**PROBLEM REQUIREMENTS**
Repeat every record exactly, but omit the images.

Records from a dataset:
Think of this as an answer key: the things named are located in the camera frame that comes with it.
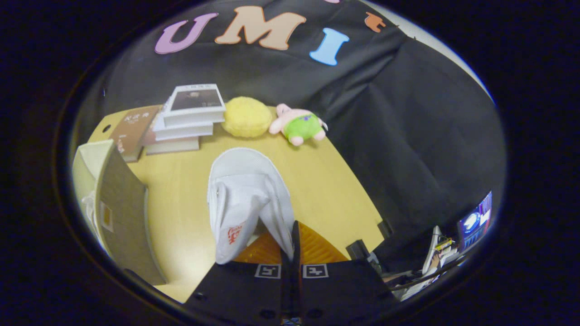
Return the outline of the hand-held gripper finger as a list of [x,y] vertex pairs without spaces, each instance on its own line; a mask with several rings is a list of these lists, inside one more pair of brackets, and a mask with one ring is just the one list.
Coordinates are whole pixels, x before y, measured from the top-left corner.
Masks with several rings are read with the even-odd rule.
[[214,264],[186,301],[186,308],[214,320],[281,320],[288,302],[290,263],[269,233],[238,257]]
[[294,290],[302,319],[377,319],[399,303],[365,259],[347,259],[324,237],[296,221]]

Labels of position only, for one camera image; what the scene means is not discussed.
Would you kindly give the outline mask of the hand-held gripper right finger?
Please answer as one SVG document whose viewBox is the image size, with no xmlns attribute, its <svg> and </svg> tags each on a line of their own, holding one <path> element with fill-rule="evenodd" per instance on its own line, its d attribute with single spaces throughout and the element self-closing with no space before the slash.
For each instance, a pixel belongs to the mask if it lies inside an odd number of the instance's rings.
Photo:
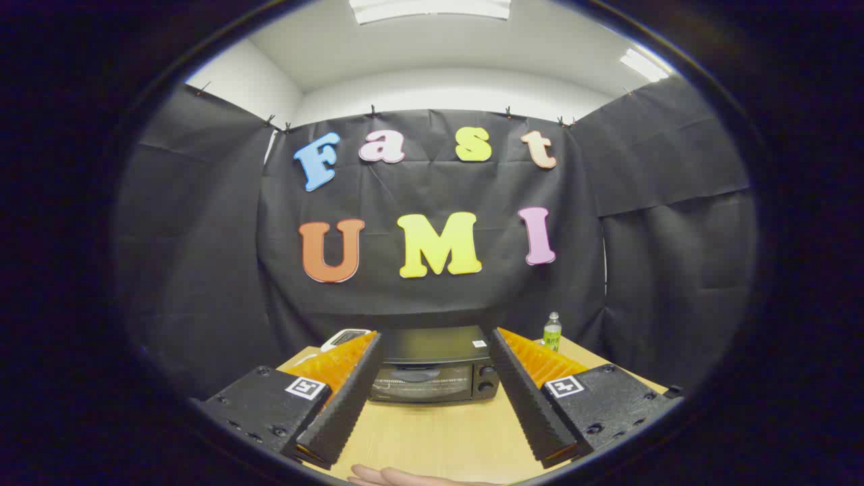
<svg viewBox="0 0 864 486">
<path fill-rule="evenodd" d="M 489 337 L 490 355 L 537 461 L 545 468 L 620 443 L 682 400 L 615 364 L 587 367 L 509 330 Z"/>
</svg>

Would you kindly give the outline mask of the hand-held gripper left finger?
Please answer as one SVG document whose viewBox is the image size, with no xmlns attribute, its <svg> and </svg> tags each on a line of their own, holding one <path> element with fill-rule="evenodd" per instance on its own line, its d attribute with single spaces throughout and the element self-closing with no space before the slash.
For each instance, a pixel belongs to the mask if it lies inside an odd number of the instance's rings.
<svg viewBox="0 0 864 486">
<path fill-rule="evenodd" d="M 331 468 L 357 424 L 383 359 L 373 331 L 283 371 L 259 366 L 192 403 L 259 450 Z"/>
</svg>

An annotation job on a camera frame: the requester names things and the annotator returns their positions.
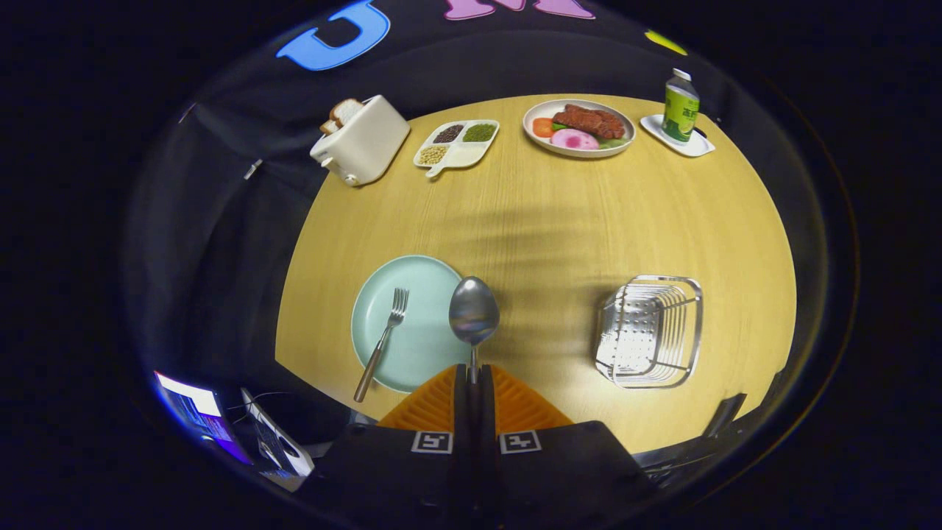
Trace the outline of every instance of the blue letter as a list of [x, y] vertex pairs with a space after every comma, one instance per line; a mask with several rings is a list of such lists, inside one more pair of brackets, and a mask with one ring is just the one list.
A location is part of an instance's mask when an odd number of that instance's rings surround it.
[[345, 18], [360, 28], [356, 39], [331, 48], [314, 36], [317, 28], [309, 29], [286, 44], [275, 57], [287, 56], [308, 70], [328, 70], [334, 66], [358, 58], [382, 41], [389, 33], [389, 18], [382, 11], [370, 6], [372, 0], [361, 0], [340, 9], [328, 21]]

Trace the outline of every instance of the toast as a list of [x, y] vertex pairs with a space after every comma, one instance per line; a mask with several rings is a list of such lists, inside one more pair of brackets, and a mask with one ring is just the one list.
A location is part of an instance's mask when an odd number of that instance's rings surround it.
[[320, 126], [320, 132], [325, 135], [330, 135], [340, 130], [340, 125], [337, 124], [334, 120], [328, 120]]
[[347, 98], [331, 109], [331, 120], [337, 122], [341, 127], [348, 124], [349, 121], [359, 112], [364, 105], [353, 98]]

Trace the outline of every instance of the meat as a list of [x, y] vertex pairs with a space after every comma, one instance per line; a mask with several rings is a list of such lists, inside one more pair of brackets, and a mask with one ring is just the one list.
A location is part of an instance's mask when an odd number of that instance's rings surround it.
[[622, 122], [605, 110], [589, 110], [570, 104], [563, 112], [557, 112], [553, 121], [609, 140], [625, 135]]

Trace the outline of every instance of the wire dish rack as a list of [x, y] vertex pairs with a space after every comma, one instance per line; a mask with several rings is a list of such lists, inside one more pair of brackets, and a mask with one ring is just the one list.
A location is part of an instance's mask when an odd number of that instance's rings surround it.
[[703, 290], [692, 278], [641, 274], [599, 310], [595, 368], [623, 389], [670, 389], [693, 374]]

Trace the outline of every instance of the pink letter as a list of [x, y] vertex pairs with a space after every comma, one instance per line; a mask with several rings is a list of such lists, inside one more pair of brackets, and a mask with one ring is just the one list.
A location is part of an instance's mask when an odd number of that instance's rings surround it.
[[540, 0], [534, 7], [544, 13], [576, 17], [578, 19], [595, 18], [595, 15], [582, 8], [576, 0]]
[[[464, 20], [482, 17], [496, 11], [494, 6], [485, 6], [478, 0], [447, 0], [451, 9], [445, 13], [445, 18], [449, 20]], [[505, 8], [514, 11], [523, 10], [527, 5], [527, 0], [494, 0]]]

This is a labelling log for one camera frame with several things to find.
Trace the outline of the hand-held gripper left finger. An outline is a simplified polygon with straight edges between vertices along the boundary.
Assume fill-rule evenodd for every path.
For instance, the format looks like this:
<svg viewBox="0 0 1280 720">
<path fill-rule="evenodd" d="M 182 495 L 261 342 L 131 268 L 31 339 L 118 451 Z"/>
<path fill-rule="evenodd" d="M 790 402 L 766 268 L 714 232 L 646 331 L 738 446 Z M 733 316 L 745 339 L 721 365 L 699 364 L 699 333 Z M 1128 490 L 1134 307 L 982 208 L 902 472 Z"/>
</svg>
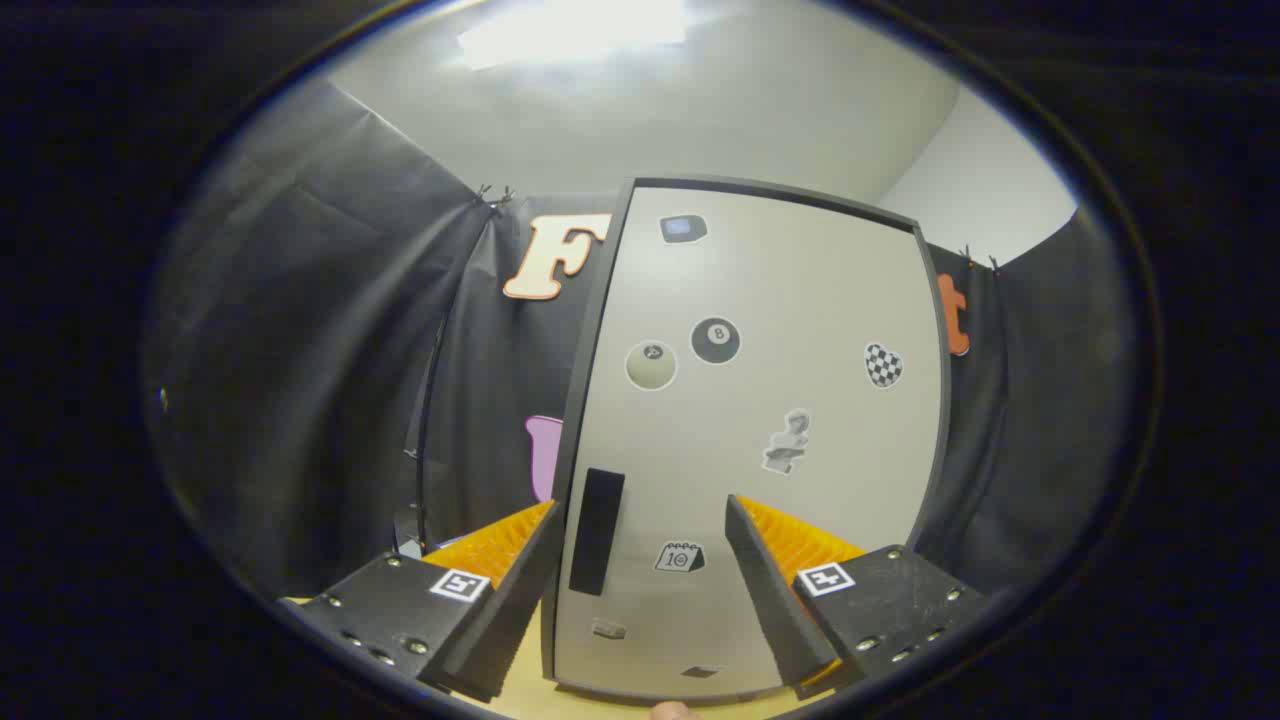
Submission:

**RESPONSE**
Think of this as an answer key: the things named are located in the camera frame that comes with it.
Return the outline of the hand-held gripper finger as a list of [x,y] vertex pairs without spaces, each instance on its own line; a mask with several rings is a list of these lists, inside one more pair of brackets, and a mask with one ring is just the one list.
Coordinates are whole pixels, x before y, measured from the top-left corner.
Masks with several rings are read with the even-odd rule.
[[214,264],[186,301],[186,308],[214,320],[281,320],[288,302],[290,263],[269,233],[238,257]]
[[294,290],[302,319],[377,319],[399,303],[365,259],[347,259],[324,237],[296,221]]

Labels of position only, for one camera image; what the scene means is not discussed.
Would you kindly give the outline mask of the hand-held gripper right finger?
Please answer as one SVG document whose viewBox is the image size, with no xmlns attribute, its <svg> and </svg> tags each on a line of their own, holding one <path> element with fill-rule="evenodd" per instance on its own line, its d attribute with single spaces throughout and the element self-closing with no space before the slash.
For each instance, a pixel belongs to the mask if it lies inside an odd number of the instance's rings.
Photo:
<svg viewBox="0 0 864 486">
<path fill-rule="evenodd" d="M 489 337 L 490 355 L 537 461 L 545 468 L 620 443 L 682 400 L 615 364 L 587 367 L 509 330 Z"/>
</svg>

Would you kindly give the outline mask of the hand-held gripper left finger?
Please answer as one SVG document whose viewBox is the image size, with no xmlns attribute, its <svg> and </svg> tags each on a line of their own, holding one <path> element with fill-rule="evenodd" per instance on its own line, its d attribute with single spaces throughout and the element self-closing with no space before the slash.
For each instance, a pixel belongs to the mask if it lies inside an odd number of the instance's rings.
<svg viewBox="0 0 864 486">
<path fill-rule="evenodd" d="M 331 468 L 357 424 L 383 359 L 373 331 L 283 371 L 259 366 L 192 403 L 259 450 Z"/>
</svg>

An annotation job on a camera frame: the requester names things and the annotator returns their positions.
Trace the outline of every instance of the blue letter as a list of [x, y] vertex pairs with a space after every comma, one instance per line; a mask with several rings is a list of such lists, inside one more pair of brackets, and a mask with one ring is just the one list.
A location is part of an instance's mask when an odd number of that instance's rings surround it.
[[345, 18], [360, 28], [356, 39], [331, 48], [314, 36], [317, 28], [309, 29], [286, 44], [275, 57], [287, 56], [308, 70], [328, 70], [334, 66], [358, 58], [382, 41], [389, 33], [389, 18], [382, 11], [370, 6], [372, 0], [361, 0], [340, 9], [328, 21]]

Trace the outline of every instance of the toast as a list of [x, y] vertex pairs with a space after every comma, one instance per line; a mask with several rings is a list of such lists, inside one more pair of brackets, and a mask with one ring is just the one list.
A location is part of an instance's mask when an odd number of that instance's rings surround it.
[[320, 126], [320, 132], [325, 135], [330, 135], [340, 130], [340, 125], [337, 124], [334, 120], [328, 120]]
[[347, 98], [331, 109], [331, 120], [337, 122], [341, 127], [348, 124], [349, 121], [359, 112], [364, 105], [353, 98]]

Trace the outline of every instance of the meat as a list of [x, y] vertex pairs with a space after every comma, one instance per line; a mask with several rings is a list of such lists, inside one more pair of brackets, and a mask with one ring is just the one list.
A location is part of an instance's mask when an odd number of that instance's rings surround it.
[[622, 122], [605, 110], [589, 110], [570, 104], [563, 112], [557, 112], [553, 121], [609, 140], [625, 135]]

Trace the outline of every instance of the wire dish rack as a list of [x, y] vertex pairs with a space after every comma, one instance per line; a mask with several rings is a list of such lists, inside one more pair of brackets, and a mask with one ring is just the one list.
A location is part of an instance's mask when an odd number of that instance's rings surround it.
[[703, 290], [692, 278], [641, 274], [599, 310], [595, 368], [623, 389], [670, 389], [693, 374]]

Trace the outline of every instance of the pink letter as a list of [x, y] vertex pairs with a space after every comma, one instance per line; a mask with several rings is a list of such lists, inside one more pair of brackets, and a mask with one ring is just the one list.
A location is part of an instance's mask when an odd number of that instance's rings surround it.
[[540, 0], [534, 7], [544, 13], [576, 17], [578, 19], [595, 18], [595, 15], [582, 8], [576, 0]]
[[[464, 20], [482, 17], [496, 11], [494, 6], [485, 6], [478, 0], [447, 0], [451, 9], [445, 13], [445, 18], [449, 20]], [[505, 8], [514, 11], [523, 10], [527, 5], [527, 0], [494, 0]]]

This is a labelling log for one camera frame with several things to find.
Trace the outline of the hand-held gripper left finger. An outline is a simplified polygon with straight edges between vertices along the boundary.
Assume fill-rule evenodd for every path.
For instance, the format looks like this:
<svg viewBox="0 0 1280 720">
<path fill-rule="evenodd" d="M 182 495 L 261 342 L 131 268 L 31 339 L 118 451 Z"/>
<path fill-rule="evenodd" d="M 790 402 L 766 268 L 714 232 L 646 331 L 738 446 Z M 733 316 L 745 339 L 721 365 L 699 364 L 699 333 Z M 1128 490 L 1134 307 L 982 208 L 902 472 Z"/>
</svg>
Submission:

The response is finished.